Caring for an elderly parent when you, yourself, are in the retirement age bracket, is no walk in the park. In recent ‘Caring for an Elderly Parent’ article series, we’ve covered a range of topics on this difficult and demanding task. Now, we bring you tips and suggestions on how to recognise when your parent may require your support when they attend GP appointments, and how you can facilitate this.
A doctor’s appointment is highly confidential. It is also one of the most private situations we are likely to encounter as an adult. However, there may come a time when it is no longer appropriate for an elderly parent to attend a GP appointment alone. This can be for a number of reasons, including the following:
- Prior to their going into the appointment, your parent has little or no memory of why they are visiting their GP.
- You and your parent have made a written list of questions for your parent to take to their GP but your parent forgets they have the list with them.
- Following the appointment, your parent has little or no recall of their doctor’s advice.
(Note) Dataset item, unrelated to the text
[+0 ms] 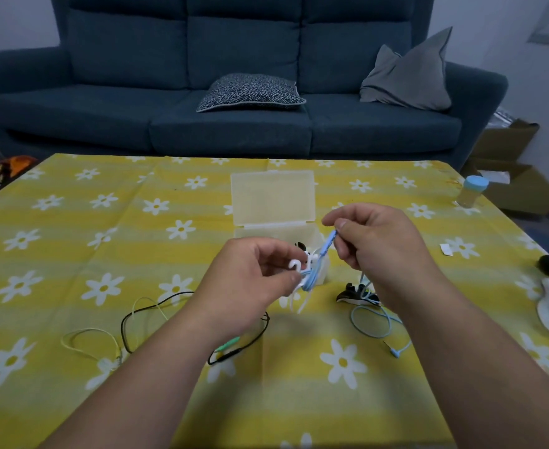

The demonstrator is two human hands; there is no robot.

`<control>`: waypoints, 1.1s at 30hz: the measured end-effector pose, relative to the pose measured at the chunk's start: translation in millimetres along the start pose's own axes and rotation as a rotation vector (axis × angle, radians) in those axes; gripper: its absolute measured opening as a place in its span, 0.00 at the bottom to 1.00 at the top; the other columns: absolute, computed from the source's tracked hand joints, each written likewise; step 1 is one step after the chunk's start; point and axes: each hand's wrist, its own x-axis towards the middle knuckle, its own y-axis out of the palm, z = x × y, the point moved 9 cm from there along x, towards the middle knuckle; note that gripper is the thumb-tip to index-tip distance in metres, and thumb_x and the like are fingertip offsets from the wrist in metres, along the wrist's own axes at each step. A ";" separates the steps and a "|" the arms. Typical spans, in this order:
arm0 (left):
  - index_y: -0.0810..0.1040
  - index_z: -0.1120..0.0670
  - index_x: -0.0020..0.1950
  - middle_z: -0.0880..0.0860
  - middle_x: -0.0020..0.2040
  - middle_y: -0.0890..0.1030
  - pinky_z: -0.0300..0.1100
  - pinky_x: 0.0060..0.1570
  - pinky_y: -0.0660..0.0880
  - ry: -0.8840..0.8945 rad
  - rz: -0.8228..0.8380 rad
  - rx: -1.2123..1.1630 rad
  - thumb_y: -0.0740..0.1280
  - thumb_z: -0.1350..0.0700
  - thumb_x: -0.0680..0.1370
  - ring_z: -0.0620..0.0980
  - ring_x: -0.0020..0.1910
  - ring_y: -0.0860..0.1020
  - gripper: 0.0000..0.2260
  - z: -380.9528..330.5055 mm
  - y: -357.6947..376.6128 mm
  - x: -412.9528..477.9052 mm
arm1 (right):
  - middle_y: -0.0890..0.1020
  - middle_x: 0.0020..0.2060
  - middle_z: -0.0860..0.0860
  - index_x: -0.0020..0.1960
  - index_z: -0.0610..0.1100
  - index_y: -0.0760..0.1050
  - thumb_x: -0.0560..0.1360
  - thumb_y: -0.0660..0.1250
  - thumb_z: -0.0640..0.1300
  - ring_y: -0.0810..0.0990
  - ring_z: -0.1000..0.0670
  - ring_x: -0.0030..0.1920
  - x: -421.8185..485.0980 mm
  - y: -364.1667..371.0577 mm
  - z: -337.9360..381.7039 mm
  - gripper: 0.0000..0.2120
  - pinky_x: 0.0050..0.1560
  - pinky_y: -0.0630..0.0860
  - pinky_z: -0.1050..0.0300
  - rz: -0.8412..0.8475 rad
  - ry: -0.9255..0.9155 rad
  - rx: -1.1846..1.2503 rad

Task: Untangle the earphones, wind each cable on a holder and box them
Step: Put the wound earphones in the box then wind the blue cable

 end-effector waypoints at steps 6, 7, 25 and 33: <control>0.84 0.58 0.48 0.60 0.45 0.85 0.44 0.43 0.79 0.052 0.050 -0.275 0.72 0.69 0.72 0.52 0.41 0.82 0.09 -7.8 4.7 -1.1 | 0.75 0.24 0.48 0.44 0.40 0.80 0.80 0.61 0.35 0.68 0.49 0.28 0.8 13.5 -14.9 0.10 0.28 0.64 0.59 0.069 0.090 0.002; 0.85 0.57 0.47 0.59 0.44 0.85 0.45 0.44 0.79 0.059 0.022 -0.316 0.72 0.68 0.71 0.52 0.42 0.82 0.09 -8.6 2.2 -0.8 | 0.75 0.24 0.48 0.42 0.39 0.80 0.79 0.61 0.35 0.67 0.49 0.28 -0.8 18.6 -17.7 0.11 0.28 0.63 0.59 0.103 0.106 -0.018; 0.83 0.53 0.47 0.51 0.40 0.85 0.32 0.38 0.77 0.074 -0.539 -0.122 0.72 0.65 0.74 0.43 0.37 0.83 0.08 -1.0 -53.0 -6.6 | 0.72 0.24 0.52 0.41 0.41 0.80 0.82 0.61 0.42 0.67 0.51 0.28 -37.2 81.3 -14.7 0.14 0.32 0.65 0.59 0.557 0.130 -0.148; 0.83 0.52 0.46 0.47 0.38 0.84 0.32 0.37 0.77 0.145 -0.556 0.003 0.73 0.62 0.74 0.43 0.37 0.82 0.06 -11.6 -46.5 -10.8 | 0.76 0.27 0.50 0.41 0.43 0.83 0.79 0.64 0.42 0.73 0.50 0.32 -44.1 78.7 -5.6 0.12 0.41 0.71 0.52 0.615 0.073 -0.276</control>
Evidence of this would be their being unable to discuss the appointment with you when they are usually happy to do so.
- Your parent is confused (or is trying to hide confusion) about advice they were given by their GP. Evidence of this would be their being unclear, dismissive, or evasive when you ask how they ‘got on’ at the appointment.
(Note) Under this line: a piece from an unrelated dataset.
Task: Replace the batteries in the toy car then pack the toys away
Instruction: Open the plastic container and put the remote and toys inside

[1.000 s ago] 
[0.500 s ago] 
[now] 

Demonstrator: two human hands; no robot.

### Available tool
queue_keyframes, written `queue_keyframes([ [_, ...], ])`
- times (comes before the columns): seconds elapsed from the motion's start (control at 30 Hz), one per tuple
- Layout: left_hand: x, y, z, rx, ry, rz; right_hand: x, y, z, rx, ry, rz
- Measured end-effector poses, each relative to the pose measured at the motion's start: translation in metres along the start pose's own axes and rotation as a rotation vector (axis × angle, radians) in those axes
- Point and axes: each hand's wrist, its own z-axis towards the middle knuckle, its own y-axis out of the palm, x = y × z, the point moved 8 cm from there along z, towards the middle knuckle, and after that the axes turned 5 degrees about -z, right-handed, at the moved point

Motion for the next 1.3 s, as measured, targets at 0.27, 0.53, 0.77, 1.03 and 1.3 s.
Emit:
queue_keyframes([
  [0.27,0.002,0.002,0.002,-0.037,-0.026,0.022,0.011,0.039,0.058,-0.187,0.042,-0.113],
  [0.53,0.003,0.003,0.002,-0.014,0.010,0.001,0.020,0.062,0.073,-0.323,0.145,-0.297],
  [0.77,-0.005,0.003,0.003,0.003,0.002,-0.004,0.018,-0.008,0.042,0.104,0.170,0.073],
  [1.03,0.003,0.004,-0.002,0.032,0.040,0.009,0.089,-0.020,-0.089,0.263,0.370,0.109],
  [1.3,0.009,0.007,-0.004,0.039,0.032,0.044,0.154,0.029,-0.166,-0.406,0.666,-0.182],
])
- Your parent is receiving prescriptions but does not remember to present them at their pharmacy. Evidence of this would include finding unfilled prescriptions in their handbag or pocket.
- No change in a condition for which your parent sought a GP appointment.
Making the decision to attend a GP appointment with your parent should not be taken lightly. Before you embark on this plan, be sure to discuss it with any siblings who also have your parent’s welfare at heart. In particular, be sure to talk about it with any sibling who has Enduring Power of Attorney for personal care and welfare (invoked, or otherwise) for your parent. Most importantly, discuss the need with your parent. When you do this, be compassionate. Instead of telling them you think they are not handling the visit as they need to, suggest it may help to have you in the consultation room to take notes you can both refer to later. Be sure to let your parent know you don’t need to be in the consultation room for the entire appointment, and you can leave once you’ve noted down the basic information you need to take away.
Once you have your parent’s permission to attend the appointment, prepare in advance in the following ways:
- Book an appointment time best suited to your parent’s energy levels and routine (for example, if they are a late riser, make an afternoon appointment).
- Consider making a double appointment if you feel there are a number of issues to be discussed.
- Advise your GP ahead of time that you have your parent’s permission to attend the appointment (in order to reassure the GP of this, be prepared to reconfirm your parent’s permission once you are both in the consultation room).
- Have a duplicate list of issues you wish your parent to discuss with their GP (that way, your parent can take the lead by consulting their list, and you can gently prompt from your list if they miss anything).
- If your parent forgets or confuses any important information in the course of discussion with their GP, don’t correct them outrightly. Instead, lead with a prompting question such as: “I wonder if you may have had a fall last week, Dad? I seem to recall you telling me about tripping on the mat in the bathroom.”
- It is unlikely your doctor will address you, rather than your parent, but if they do, gently and politely steer their question back to your parent by repeating their enquiry to your parent, as in: “What do you think, Dad: has your shoulder been feeling more painful lately?”
- Take notes while you are in the appointment so you and your parent can refer to them after you leave the consultation room.
- Once all issues on your list have been addressed, politely excuse yourself from the room with a line such as: “I’m going to pop back to the waiting room, Mum, so you can have some time on your own with Dr Smith.” In doing this, you will gain the respect of your doctor and your parent, and pave the way for your attending appointments with your parent in the future.
Deciding there is a need to attend a GP appointment with an elderly parent signals a significant shift in your parent’s need for support. By handling the situation compassionately (with your parent) and professionally (with their GP) you can make this transition as dignified and helpful as possible.